Problem: Filter the data below for the string "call" and copy each matching line.

Material provided:
####
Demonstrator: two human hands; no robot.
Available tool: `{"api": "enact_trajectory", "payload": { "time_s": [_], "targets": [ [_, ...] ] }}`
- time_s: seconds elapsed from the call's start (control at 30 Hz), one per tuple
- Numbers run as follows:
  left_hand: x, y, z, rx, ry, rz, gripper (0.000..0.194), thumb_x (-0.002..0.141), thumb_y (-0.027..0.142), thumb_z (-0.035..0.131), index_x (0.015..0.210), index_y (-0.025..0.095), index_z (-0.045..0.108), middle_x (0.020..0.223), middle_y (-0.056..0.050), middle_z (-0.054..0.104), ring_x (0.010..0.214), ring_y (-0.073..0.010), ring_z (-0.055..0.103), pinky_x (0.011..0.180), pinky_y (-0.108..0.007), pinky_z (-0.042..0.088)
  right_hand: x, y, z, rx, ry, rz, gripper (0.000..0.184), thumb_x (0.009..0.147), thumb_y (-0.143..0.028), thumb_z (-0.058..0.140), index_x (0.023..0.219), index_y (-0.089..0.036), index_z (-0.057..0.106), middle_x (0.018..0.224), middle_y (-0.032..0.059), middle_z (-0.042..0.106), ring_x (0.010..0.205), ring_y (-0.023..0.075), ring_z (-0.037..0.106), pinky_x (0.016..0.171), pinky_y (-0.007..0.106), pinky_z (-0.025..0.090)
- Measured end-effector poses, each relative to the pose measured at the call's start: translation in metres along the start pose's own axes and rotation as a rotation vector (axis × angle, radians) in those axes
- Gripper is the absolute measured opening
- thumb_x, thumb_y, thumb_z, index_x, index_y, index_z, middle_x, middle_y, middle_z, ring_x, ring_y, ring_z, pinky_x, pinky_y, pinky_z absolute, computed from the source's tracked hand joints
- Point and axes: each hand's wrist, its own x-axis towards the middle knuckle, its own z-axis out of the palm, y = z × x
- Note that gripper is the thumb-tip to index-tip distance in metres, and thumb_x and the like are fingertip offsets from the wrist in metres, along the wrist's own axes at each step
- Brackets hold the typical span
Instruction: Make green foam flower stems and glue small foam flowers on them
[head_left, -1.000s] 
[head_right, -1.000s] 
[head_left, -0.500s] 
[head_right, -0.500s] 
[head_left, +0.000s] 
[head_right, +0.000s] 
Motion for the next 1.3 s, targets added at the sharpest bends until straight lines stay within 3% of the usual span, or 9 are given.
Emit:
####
Answer section:
- time_s: seconds elapsed from the call's start (control at 30 Hz), one per tuple
- Measured end-effector poses, each relative to the pose measured at the call's start: translation in metres along the start pose's own axes and rotation as a rotation vector (axis × angle, radians) in those axes

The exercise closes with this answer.